WHAT YOU NEED TO DO: Copy exactly the stretch of data below from the line with "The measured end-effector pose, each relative" through the line with "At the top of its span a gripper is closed", including both of those lines.

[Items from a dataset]
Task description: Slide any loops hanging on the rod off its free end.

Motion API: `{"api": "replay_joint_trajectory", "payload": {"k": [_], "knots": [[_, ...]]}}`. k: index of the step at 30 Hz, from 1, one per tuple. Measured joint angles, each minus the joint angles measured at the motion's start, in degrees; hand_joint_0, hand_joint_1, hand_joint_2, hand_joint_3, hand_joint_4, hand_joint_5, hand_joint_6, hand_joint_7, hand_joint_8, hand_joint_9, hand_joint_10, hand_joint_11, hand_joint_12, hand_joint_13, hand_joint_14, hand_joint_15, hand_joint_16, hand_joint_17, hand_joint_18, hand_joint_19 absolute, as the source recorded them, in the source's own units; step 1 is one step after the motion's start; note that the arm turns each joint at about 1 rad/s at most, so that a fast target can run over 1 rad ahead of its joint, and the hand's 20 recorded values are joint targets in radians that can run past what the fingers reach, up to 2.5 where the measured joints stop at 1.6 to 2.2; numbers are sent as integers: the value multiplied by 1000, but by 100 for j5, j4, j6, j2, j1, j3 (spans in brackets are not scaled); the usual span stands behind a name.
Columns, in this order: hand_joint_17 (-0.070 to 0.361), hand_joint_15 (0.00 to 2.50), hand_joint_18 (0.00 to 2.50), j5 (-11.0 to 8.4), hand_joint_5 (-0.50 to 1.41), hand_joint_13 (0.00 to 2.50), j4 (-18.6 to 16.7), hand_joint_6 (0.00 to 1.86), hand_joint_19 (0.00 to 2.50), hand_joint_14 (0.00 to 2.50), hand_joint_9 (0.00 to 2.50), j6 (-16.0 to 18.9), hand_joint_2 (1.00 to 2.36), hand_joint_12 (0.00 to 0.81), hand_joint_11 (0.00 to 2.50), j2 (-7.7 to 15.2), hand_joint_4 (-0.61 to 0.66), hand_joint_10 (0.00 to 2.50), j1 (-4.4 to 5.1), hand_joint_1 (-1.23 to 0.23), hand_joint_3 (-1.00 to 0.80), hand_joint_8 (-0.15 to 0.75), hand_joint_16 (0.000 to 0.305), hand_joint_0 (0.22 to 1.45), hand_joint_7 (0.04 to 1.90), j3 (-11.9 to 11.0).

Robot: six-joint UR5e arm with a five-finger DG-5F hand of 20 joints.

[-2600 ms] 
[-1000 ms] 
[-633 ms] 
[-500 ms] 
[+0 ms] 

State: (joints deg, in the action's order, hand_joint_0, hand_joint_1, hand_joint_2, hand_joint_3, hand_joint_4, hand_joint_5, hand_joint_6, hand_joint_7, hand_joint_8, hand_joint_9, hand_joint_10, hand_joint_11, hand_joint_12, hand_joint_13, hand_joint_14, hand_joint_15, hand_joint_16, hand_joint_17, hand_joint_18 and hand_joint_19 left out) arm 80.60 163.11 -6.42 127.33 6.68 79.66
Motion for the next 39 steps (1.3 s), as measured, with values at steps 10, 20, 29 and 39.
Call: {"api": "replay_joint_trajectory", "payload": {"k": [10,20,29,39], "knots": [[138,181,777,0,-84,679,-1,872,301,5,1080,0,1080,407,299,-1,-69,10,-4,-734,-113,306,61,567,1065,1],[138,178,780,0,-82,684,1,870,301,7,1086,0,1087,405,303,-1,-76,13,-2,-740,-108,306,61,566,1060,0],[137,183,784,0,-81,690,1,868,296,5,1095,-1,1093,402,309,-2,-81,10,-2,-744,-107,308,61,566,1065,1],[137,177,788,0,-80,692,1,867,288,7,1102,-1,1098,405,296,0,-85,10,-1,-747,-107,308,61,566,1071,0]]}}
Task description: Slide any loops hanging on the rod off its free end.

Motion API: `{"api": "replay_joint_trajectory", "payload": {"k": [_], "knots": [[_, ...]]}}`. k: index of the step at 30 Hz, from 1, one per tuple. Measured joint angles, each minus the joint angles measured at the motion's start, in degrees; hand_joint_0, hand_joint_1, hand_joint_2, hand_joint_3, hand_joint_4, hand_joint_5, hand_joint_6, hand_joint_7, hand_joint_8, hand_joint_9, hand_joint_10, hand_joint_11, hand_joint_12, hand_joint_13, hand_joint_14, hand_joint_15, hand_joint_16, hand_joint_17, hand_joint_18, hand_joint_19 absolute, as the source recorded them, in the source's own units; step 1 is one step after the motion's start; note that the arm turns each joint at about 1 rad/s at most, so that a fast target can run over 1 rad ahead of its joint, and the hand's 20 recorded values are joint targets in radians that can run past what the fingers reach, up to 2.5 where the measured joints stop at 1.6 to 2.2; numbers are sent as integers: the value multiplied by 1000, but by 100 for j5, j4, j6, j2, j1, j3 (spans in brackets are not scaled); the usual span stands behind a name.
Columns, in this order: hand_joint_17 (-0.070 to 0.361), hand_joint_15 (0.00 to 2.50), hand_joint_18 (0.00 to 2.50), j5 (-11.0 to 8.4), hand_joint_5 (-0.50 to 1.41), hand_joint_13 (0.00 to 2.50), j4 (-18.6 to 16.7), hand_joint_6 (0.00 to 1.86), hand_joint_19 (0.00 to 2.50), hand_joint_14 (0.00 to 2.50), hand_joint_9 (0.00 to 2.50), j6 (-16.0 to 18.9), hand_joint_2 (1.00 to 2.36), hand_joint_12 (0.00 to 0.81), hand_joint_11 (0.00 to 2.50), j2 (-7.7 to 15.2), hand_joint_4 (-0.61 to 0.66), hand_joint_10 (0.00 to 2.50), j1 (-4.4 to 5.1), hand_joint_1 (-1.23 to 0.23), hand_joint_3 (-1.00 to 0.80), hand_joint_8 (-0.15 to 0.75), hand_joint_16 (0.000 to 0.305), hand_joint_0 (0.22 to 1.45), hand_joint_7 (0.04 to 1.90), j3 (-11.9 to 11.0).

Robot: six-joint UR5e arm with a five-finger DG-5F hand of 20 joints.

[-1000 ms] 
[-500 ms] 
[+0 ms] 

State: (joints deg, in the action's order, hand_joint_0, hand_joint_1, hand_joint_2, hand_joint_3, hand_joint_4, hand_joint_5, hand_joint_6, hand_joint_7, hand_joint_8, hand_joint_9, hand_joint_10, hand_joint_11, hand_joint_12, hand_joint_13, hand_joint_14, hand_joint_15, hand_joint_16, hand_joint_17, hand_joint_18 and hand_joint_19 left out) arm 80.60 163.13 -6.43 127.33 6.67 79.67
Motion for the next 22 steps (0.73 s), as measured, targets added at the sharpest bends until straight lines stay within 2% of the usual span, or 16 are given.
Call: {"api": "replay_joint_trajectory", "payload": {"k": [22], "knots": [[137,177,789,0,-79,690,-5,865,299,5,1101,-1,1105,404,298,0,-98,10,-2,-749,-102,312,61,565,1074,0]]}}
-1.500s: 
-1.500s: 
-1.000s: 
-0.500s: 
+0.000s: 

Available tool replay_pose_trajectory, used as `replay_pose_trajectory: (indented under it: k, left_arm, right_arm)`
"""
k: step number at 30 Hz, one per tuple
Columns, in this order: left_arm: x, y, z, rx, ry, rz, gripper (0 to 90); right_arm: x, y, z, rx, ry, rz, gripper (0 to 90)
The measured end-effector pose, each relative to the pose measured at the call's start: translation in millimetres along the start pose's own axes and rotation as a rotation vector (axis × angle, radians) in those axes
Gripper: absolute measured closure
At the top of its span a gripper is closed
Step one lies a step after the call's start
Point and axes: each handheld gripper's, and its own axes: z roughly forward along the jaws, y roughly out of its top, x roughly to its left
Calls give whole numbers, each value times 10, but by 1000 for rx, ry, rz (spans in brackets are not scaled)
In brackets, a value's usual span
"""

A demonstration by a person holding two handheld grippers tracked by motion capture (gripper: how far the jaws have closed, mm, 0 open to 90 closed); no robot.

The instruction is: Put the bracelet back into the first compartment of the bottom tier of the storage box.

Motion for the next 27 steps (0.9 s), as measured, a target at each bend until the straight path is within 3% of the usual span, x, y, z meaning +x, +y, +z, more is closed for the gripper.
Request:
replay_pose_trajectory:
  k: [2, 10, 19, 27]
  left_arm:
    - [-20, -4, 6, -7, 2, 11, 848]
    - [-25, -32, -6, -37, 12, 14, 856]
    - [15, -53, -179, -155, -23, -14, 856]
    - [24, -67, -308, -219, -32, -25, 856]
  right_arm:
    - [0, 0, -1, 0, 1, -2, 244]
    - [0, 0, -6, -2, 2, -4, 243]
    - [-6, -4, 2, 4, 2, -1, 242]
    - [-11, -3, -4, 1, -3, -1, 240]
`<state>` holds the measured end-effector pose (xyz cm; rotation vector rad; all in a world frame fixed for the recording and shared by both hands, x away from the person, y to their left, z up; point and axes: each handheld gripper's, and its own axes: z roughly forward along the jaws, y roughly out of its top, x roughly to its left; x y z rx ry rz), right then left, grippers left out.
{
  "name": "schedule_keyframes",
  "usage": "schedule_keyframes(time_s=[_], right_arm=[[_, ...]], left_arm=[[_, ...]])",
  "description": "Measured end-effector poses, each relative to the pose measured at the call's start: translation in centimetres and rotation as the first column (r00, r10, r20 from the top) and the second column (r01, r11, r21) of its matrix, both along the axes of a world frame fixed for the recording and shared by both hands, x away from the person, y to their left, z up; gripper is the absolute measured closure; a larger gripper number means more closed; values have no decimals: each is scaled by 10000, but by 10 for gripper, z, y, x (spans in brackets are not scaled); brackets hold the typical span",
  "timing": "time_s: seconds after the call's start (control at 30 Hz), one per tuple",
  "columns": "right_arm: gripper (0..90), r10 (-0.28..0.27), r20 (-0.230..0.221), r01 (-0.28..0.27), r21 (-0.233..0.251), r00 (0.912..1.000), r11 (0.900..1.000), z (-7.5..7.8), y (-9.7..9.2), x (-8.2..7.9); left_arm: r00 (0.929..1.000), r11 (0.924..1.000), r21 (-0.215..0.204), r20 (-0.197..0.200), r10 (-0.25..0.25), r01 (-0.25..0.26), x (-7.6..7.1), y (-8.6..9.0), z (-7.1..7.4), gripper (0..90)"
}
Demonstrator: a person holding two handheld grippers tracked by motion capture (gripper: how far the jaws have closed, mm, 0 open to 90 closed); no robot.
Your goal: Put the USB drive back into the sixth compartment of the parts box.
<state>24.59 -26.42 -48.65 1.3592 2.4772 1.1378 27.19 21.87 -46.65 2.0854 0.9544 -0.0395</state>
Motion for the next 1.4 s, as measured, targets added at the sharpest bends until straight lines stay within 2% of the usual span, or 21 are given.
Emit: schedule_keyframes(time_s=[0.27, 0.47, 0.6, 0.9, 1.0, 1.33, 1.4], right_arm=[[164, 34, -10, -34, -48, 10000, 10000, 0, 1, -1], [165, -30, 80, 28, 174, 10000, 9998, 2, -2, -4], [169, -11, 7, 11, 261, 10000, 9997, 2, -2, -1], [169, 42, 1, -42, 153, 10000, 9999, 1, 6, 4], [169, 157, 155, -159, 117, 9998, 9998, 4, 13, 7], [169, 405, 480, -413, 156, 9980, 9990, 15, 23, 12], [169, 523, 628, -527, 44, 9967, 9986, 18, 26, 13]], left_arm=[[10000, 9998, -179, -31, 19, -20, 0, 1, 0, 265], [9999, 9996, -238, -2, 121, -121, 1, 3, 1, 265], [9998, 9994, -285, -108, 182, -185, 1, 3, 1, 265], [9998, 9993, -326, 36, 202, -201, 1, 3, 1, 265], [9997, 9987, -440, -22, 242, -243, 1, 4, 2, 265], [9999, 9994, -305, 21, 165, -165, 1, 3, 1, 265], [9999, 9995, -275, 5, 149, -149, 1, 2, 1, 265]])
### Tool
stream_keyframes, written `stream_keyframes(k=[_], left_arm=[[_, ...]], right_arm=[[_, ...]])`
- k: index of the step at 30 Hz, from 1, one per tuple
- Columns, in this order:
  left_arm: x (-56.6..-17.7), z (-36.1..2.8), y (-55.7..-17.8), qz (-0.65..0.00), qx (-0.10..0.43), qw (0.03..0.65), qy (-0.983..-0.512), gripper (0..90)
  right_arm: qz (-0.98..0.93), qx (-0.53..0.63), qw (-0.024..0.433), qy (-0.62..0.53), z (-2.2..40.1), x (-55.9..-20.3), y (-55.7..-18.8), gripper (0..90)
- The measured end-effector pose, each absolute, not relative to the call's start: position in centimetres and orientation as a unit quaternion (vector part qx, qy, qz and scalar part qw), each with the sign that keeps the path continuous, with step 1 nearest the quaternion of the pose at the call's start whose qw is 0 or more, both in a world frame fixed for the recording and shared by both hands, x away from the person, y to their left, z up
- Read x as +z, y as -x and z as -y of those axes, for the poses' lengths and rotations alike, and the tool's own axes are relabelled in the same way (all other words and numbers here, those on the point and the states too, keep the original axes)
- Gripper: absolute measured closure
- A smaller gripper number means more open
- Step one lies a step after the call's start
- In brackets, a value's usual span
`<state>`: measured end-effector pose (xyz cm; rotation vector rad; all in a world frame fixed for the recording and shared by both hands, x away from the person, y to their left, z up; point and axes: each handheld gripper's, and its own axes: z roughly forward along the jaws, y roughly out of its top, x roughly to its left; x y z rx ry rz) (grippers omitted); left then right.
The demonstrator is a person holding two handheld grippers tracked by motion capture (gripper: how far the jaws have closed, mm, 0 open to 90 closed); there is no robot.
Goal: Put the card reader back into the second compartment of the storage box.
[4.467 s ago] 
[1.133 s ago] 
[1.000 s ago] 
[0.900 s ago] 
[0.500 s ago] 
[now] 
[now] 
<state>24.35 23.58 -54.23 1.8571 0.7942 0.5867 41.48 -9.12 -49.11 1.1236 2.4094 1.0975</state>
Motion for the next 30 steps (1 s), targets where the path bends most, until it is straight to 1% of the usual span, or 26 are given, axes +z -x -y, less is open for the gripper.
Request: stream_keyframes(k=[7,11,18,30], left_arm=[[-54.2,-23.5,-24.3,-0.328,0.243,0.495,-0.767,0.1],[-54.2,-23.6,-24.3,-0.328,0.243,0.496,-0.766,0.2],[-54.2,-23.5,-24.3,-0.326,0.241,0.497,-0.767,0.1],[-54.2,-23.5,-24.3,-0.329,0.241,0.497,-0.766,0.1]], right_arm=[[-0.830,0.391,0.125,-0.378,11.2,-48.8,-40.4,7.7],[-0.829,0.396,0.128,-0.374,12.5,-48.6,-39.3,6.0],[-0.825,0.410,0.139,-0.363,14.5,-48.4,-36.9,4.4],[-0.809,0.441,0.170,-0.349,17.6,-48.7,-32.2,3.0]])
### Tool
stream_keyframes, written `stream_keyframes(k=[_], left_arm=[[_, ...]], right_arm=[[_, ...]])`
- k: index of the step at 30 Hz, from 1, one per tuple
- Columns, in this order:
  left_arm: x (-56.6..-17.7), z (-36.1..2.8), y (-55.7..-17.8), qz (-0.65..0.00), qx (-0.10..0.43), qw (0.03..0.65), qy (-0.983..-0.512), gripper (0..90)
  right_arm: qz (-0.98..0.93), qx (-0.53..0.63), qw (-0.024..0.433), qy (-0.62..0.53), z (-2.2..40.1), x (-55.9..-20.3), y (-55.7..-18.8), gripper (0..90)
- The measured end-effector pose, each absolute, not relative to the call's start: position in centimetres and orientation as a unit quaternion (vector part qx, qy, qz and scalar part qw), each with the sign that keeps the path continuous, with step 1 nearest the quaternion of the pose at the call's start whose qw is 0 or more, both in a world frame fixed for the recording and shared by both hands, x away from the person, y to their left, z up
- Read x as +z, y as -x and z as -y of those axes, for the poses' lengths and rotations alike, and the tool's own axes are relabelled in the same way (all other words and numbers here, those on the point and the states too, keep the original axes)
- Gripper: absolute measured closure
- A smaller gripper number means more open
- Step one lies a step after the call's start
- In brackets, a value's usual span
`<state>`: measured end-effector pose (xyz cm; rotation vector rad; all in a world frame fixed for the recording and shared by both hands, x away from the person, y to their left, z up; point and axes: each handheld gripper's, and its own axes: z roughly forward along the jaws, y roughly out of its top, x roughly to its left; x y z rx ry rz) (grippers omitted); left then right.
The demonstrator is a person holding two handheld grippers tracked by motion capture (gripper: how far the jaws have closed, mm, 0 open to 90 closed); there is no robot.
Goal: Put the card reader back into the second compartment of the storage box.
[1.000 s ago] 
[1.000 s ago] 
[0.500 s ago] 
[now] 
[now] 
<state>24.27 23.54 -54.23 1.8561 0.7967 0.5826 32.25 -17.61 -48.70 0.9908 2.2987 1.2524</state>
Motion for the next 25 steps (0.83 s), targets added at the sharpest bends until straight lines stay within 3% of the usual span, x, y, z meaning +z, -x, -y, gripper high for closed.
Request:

TASK RESULT:
The measured end-effector pose, each relative to the pose measured at the call's start: translation in millimetres along the start pose's own axes and rotation as a rotation vector (axis × angle, radians) in those axes
Gripper: absolute measured closure
At the top of its span a gripper is closed

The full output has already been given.